FDA Oks Bayer's Stivarga for GIST

MedicalToday

Regorafenib (Stivarga), a multi-kinase inhibitor that blocks several cancer growth enzymes, has been approved to treat advanced gastrointestinal stromal tumors (GIST) that no longer respond to other drugs and that can't be surgically removed, the FDA said.

The approval was based on a clinical study of 199 patients with nonresectable GIST that had progressed despite treatment with imatinib (Gleevec) or sunitinib (Sutent), the agency said in a statement.

In the placebo-controlled randomized trial, patients remained on either regorafenib or placebo until either the cancer progressed or the side effects became unacceptable. Placebo patients could switch to regorafenib if their cancer progressed.

The study showed that taking regorafenib rather than placebo led to an average 3.9-month delay in progression.

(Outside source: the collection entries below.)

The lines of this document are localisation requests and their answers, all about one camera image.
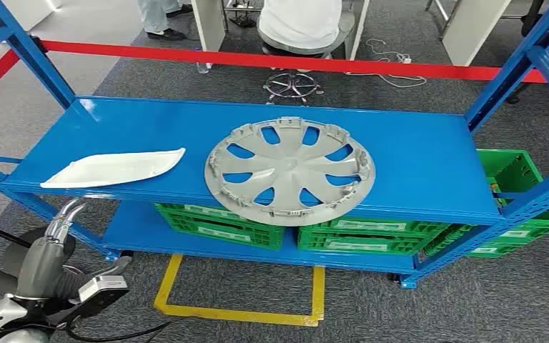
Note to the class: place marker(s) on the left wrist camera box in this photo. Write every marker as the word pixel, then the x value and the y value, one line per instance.
pixel 101 289

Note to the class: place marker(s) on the blue metal shelf rack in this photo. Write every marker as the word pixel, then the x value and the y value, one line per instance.
pixel 397 156

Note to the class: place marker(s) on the clear water bottle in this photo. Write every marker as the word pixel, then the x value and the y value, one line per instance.
pixel 202 66

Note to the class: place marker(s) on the grey wheel hubcap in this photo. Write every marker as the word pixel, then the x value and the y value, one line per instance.
pixel 288 173

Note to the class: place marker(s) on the white curved plastic part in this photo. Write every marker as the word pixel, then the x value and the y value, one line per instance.
pixel 113 168

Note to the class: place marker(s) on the chrome base stool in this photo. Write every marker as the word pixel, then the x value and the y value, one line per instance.
pixel 291 85

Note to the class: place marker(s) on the white desk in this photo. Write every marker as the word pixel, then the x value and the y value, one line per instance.
pixel 208 23
pixel 473 33

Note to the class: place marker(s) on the stanchion with chrome base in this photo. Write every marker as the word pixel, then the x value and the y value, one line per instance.
pixel 9 255

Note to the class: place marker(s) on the person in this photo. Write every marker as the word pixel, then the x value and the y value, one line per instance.
pixel 298 21
pixel 153 14

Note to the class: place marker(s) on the black stanchion post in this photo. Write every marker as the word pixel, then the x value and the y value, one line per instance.
pixel 38 45

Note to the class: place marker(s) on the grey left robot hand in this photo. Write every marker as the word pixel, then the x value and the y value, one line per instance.
pixel 40 270

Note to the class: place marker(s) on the black office chair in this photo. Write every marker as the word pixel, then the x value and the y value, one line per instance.
pixel 532 19

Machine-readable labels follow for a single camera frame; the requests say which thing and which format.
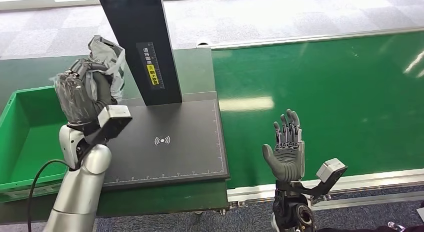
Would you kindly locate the silver conveyor rail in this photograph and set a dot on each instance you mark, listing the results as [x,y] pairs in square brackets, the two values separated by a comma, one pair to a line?
[298,39]
[251,192]

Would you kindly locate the black inbound scanner machine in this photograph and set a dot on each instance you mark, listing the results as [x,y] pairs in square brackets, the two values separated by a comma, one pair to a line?
[185,137]

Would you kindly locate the black label with yellow sticker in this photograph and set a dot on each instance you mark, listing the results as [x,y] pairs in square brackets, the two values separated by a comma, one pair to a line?
[151,66]

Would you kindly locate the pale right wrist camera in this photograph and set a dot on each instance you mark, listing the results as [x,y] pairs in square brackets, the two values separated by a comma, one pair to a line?
[331,172]

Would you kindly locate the grey plastic mailer package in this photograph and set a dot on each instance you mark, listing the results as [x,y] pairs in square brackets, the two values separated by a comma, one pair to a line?
[111,61]

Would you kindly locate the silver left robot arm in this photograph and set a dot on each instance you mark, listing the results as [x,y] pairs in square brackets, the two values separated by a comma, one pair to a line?
[79,187]

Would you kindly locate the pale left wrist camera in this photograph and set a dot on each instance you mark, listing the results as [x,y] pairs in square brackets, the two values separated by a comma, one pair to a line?
[114,119]

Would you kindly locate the green conveyor belt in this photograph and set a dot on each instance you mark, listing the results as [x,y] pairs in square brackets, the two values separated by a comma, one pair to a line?
[348,107]

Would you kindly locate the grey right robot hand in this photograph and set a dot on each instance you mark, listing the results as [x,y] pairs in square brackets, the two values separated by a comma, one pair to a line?
[288,160]

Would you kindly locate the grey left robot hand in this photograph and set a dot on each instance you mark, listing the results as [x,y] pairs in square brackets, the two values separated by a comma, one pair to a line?
[78,104]

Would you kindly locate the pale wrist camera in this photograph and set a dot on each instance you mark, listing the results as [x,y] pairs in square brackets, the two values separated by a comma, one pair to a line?
[331,172]
[114,119]

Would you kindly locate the green plastic crate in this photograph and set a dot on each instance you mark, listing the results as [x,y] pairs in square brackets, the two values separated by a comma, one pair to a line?
[30,141]

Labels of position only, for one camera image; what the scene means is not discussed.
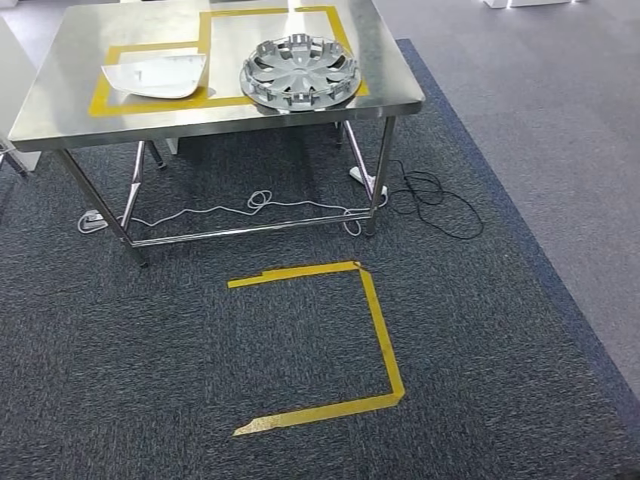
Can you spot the grey plastic wheel cover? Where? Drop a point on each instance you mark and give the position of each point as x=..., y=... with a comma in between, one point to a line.
x=300, y=73

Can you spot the stainless steel workbench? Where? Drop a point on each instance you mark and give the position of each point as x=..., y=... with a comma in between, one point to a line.
x=65, y=99

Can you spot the white power strip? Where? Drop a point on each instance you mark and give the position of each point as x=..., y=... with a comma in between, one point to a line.
x=362, y=179

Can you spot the yellow floor tape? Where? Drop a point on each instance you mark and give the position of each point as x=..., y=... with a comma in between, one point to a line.
x=383, y=338

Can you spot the white plastic body panel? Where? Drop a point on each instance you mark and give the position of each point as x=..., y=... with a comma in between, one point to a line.
x=160, y=76

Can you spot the white power adapter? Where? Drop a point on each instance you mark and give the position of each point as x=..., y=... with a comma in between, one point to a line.
x=92, y=220

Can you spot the yellow bench marking tape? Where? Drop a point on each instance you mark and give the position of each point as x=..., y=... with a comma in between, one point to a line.
x=100, y=99

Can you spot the white cabinet with light strip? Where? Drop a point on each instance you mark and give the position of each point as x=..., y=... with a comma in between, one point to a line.
x=530, y=3

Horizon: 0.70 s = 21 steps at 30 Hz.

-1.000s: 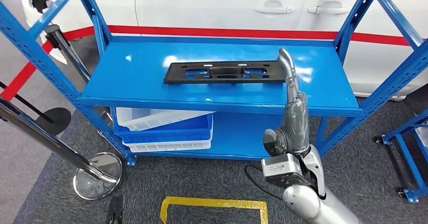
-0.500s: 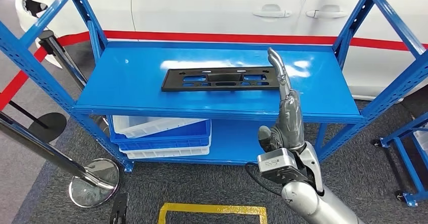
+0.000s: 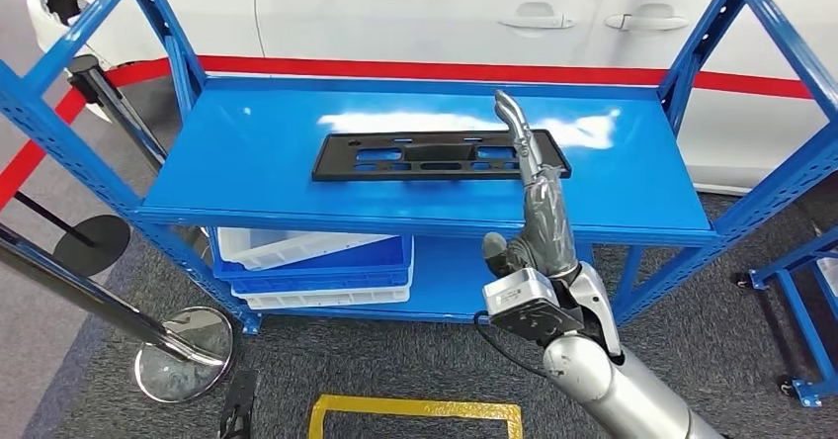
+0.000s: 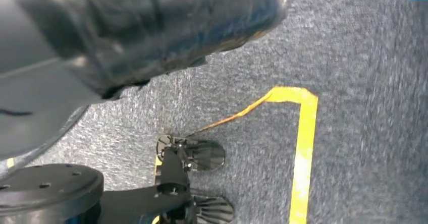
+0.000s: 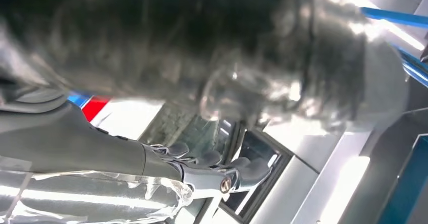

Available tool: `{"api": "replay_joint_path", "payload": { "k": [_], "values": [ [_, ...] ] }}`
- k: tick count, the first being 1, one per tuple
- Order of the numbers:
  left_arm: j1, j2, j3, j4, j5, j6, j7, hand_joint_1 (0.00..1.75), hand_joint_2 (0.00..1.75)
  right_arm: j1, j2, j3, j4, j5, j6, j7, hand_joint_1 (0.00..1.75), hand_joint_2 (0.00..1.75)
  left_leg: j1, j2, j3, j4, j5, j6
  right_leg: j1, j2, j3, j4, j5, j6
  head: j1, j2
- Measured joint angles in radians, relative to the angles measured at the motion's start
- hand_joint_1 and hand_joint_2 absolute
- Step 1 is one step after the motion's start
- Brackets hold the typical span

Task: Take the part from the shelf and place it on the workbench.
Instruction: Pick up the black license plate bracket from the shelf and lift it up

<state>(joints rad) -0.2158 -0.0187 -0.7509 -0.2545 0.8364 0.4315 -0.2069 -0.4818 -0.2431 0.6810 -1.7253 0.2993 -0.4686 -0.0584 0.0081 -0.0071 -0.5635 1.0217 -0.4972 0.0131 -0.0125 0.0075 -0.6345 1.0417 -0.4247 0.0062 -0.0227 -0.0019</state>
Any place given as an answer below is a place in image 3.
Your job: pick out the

Serious adverse effects occurred in less than 1% of patients treated with regorafenib, the FDA noted, and included liver damage, severe bleeding, skin blistering and peeling, extreme hypertension requiring emergency care, heart attacks, and intestinal perforations.

The most common side effects were weakness and fatigue, palmar-plantar erythrodysesthesia (or hand-foot syndrome), diarrhea, loss of appetite, high blood pressure, mouth sores, infection, changes in voice volume or quality, pain, weight loss, stomach pain, rash, fever and nausea.

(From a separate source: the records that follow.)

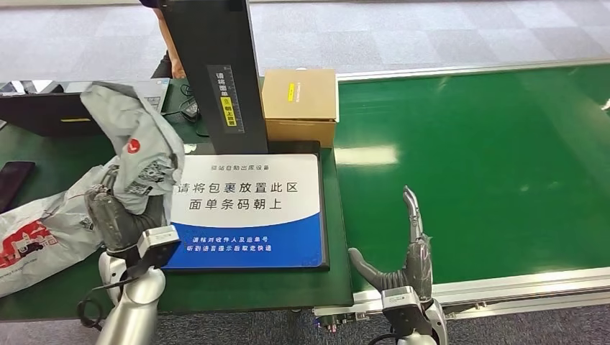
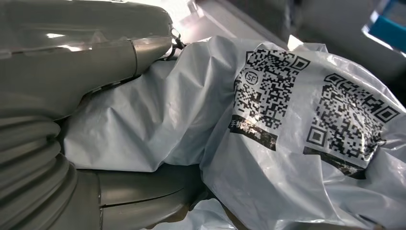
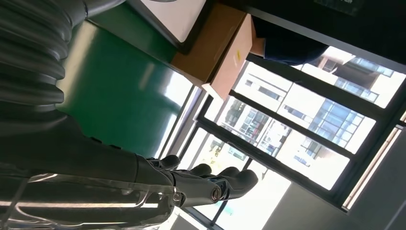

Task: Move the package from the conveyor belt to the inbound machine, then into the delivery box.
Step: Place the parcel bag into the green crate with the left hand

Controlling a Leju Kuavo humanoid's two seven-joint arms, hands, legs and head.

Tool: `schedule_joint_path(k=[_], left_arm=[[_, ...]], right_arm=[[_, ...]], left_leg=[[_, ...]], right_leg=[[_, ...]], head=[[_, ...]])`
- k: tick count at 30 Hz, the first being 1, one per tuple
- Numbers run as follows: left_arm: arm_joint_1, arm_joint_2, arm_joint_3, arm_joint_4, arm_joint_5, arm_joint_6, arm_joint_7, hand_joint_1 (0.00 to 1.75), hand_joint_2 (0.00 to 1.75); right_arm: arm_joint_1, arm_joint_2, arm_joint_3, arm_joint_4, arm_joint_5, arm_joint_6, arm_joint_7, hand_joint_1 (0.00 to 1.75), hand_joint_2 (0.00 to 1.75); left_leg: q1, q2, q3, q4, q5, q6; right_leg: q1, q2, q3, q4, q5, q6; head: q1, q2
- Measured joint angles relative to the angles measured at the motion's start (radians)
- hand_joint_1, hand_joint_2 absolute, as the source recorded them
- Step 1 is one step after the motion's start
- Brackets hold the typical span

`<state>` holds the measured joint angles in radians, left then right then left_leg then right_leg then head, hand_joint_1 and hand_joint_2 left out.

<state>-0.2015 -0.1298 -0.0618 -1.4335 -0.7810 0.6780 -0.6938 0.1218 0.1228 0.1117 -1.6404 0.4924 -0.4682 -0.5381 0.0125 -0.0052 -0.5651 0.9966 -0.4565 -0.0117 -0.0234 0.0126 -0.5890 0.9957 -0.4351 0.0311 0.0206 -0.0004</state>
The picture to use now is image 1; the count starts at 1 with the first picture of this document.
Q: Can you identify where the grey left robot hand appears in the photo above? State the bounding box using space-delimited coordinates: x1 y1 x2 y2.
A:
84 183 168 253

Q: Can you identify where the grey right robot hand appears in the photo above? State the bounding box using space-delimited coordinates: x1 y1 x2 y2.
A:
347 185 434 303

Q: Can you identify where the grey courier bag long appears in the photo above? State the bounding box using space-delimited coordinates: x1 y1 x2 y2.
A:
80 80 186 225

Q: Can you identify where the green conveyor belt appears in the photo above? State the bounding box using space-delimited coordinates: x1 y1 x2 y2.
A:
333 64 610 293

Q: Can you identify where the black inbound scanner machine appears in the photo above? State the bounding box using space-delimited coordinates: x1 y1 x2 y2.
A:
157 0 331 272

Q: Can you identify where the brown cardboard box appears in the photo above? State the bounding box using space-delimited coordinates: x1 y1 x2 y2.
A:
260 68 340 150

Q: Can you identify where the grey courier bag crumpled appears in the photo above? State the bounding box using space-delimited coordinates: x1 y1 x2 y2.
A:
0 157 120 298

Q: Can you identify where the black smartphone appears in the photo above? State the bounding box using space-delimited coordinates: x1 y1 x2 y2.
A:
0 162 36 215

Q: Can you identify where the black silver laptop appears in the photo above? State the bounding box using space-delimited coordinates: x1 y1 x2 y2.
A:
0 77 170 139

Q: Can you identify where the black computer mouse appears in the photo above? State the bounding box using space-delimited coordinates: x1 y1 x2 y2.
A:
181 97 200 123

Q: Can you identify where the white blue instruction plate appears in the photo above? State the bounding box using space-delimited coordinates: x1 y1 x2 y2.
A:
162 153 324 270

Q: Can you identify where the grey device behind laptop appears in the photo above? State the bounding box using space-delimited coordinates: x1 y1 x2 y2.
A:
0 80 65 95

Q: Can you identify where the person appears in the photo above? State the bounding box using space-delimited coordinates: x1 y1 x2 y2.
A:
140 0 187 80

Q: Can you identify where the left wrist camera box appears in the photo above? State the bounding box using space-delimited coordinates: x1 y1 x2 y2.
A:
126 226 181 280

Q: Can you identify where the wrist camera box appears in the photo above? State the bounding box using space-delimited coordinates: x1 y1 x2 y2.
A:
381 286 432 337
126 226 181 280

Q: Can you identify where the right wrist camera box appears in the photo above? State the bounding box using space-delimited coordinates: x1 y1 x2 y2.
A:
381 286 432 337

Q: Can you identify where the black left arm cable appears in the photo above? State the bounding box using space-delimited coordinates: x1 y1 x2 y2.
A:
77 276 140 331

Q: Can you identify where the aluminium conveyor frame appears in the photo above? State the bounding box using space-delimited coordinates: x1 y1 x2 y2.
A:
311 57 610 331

Regorafenib is the third drug approved by the FDA to treat gastrointestinal stromal tumors, said Richard Pazdur, MD, of the agency's Center for Drug Evaluation and Research.

"It provides an important new treatment option for patients with GIST in which other approved drugs are no longer effective," Pazdur said in a statement.

Regorafenib was also approved in September, 2012, for patients with treatment-refractory, metastatic colorectal cancer, after a 760-patient study in which it significantly improved median overall survival.

That indication included a boxed warning in the drug's prescribing information, noting that "severe and fatal liver toxicity" occurred in some regorafenib patients in the trial.

The drug, developed by Bayer, targets multiple kinase enzymes, including several related to the vascular endothelial growth factor (VEGF) receptor and others associated with KIT, RET, and the platelet-derived growth factor and fibroblast growth factor receptors.

The National Cancer Institute estimates there are 3,300 to 6,000 new cases of GIST annually in the U.S.